130. Adesso però per il caso specifico di Chiara, non intendo entrare nell’ambito giuridico, perché esula delle mie competenze. Auspico comunque che queste persone vengano allontanate definitivamente dai posti di lavoro e dalla professione. A tale proposito mi trovo molto d’accordo con quanto ha dichiarato Daniela Minerva intervistata dal trimestrale della Fnomceo, La Professione. A una specifica domanda su chi e in che modo si dovrebbe intervenire nei casi di malpractice, ha risposto: “Ho accolto la posizione che ripete sempre Ignazio Marino: la valutazione degli errori clinici non deve essere pubblica, perché i medici fanno fatica ad accusarsi l’un l’altro. Capisco le ragioni, capisco anche che non si voglia arrivare a delle forme esagerate di pubblicizzazione, perché poi l’opinione pubblica fa sempre fatica ad essere moderata. Ma voglio che la valutazione degli errori clinici venga fatta, anche in camera chiusa, magari anche con una rappresentanza degli Ordini dei medici, che possono portare un punto di vista tecnico ma esterno alla struttura”168. E ciò vale anche per gli infermieri e per tutti gli errori inerenti all’organizzazione dell’assistenza, come è avvenuto con Chiara. 

 

131. Nonostante quanto premesso però, in conclusione, da persona molto coinvolta in questa vicenda, non posso non pormi alcune domande. Innanzitutto se questa negligenza nei confronti di Chiara non coincida con una vera e propria scelta da parte dei sanitari. Se poi abbia anche anticipato l’evento morte, ovvero facendo perdere a Chiara la possibilità di conservare per tutto il ricovero una migliore qualità di vita, nonché la possibilità di vivere più a lungo.

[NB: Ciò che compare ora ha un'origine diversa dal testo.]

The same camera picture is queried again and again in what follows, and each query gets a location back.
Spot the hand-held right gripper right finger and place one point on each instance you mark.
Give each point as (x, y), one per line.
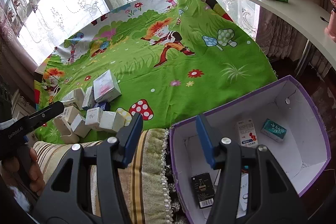
(206, 142)

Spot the white box pink print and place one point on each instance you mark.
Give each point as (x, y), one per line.
(105, 85)

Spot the green cartoon printed bedsheet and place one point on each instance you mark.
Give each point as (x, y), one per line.
(183, 69)

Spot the plain white box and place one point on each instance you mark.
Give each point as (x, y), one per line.
(78, 125)

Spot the large grey white box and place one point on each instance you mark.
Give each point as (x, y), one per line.
(242, 197)

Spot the narrow white box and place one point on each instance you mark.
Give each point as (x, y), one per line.
(74, 96)

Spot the striped plush cushion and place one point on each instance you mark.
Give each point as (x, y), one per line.
(149, 176)

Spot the white curved desk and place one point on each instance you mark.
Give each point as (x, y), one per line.
(294, 19)

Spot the pink desk fan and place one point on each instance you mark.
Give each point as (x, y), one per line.
(332, 3)

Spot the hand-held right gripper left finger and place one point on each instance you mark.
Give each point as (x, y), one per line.
(132, 140)

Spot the white ornate dresser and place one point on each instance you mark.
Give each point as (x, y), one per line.
(22, 106)

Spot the black product box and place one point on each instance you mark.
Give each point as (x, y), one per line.
(202, 191)

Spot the white plastic holder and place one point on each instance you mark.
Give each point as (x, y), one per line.
(63, 132)

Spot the small white box with logo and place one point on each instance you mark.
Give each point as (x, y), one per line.
(93, 115)

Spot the person's left hand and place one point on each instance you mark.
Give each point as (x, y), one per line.
(38, 179)

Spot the white medicine box pink logo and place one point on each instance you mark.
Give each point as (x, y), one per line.
(246, 132)

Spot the small blue box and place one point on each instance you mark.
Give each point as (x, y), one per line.
(103, 106)

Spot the white medicine box with barcode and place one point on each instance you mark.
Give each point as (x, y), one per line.
(88, 98)

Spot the teal white medicine box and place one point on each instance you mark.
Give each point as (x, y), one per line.
(273, 130)

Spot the purple cardboard box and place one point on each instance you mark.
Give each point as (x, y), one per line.
(288, 150)

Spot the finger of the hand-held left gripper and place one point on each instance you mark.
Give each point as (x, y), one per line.
(47, 112)

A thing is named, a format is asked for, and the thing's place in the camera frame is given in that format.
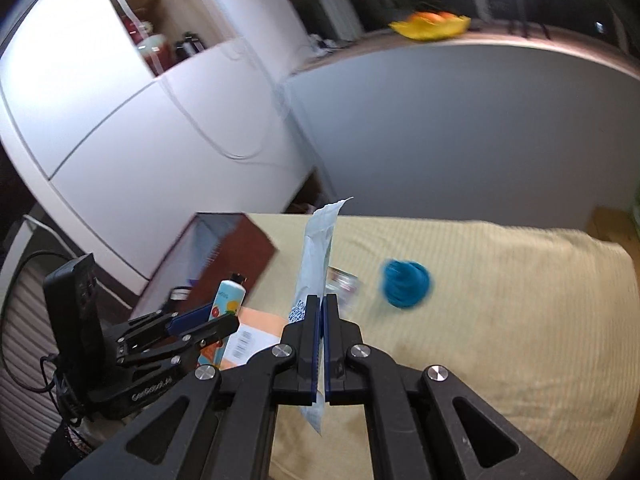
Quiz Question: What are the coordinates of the reddish brown storage box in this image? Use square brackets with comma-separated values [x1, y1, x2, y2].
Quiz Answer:
[129, 212, 279, 322]

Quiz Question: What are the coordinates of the white ribbed panel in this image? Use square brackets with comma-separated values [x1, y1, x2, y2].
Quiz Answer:
[0, 214, 68, 413]

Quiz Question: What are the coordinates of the white cable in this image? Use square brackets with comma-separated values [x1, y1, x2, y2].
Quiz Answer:
[102, 0, 286, 161]

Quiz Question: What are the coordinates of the orange tissue pack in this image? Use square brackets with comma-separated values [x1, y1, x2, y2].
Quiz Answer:
[219, 307, 287, 372]

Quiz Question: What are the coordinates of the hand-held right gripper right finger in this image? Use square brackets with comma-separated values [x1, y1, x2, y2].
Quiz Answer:
[325, 296, 576, 480]

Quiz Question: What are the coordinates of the white cabinet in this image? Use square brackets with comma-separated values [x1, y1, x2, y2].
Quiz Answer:
[0, 0, 331, 283]

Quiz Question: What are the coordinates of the clear plastic packet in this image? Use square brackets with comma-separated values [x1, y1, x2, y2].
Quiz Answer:
[327, 267, 362, 307]

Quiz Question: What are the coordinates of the light teal patterned tube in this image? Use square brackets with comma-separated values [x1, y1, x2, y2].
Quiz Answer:
[199, 272, 249, 367]

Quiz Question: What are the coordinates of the white plastic packet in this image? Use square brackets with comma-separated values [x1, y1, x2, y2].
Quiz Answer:
[287, 196, 356, 437]

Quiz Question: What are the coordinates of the teal collapsible funnel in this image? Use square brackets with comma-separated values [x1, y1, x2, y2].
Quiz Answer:
[381, 258, 432, 311]

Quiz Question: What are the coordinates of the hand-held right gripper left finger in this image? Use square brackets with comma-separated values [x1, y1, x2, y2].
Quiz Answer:
[62, 296, 319, 480]

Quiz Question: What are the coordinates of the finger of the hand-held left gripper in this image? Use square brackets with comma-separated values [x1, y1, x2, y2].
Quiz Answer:
[118, 304, 217, 345]
[119, 313, 241, 370]

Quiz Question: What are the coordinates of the black cable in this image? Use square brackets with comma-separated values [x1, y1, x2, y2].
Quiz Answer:
[4, 249, 81, 416]

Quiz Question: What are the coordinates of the yellow bowl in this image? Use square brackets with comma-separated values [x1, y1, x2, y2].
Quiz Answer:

Mi chiedo ancora se per questo comportamento assunto dai sanitari del Gemelli non siano configurabili ipotesi di lesioni e se non sia il caso di prevedere una specifica sanzione penale per casi di questo genere.

 

Roma, 31 ottobre 2014, LIII compleanno di Chiara

Note: 

168.  Antoniotti E., Intervista a Daniela Minerva, cit.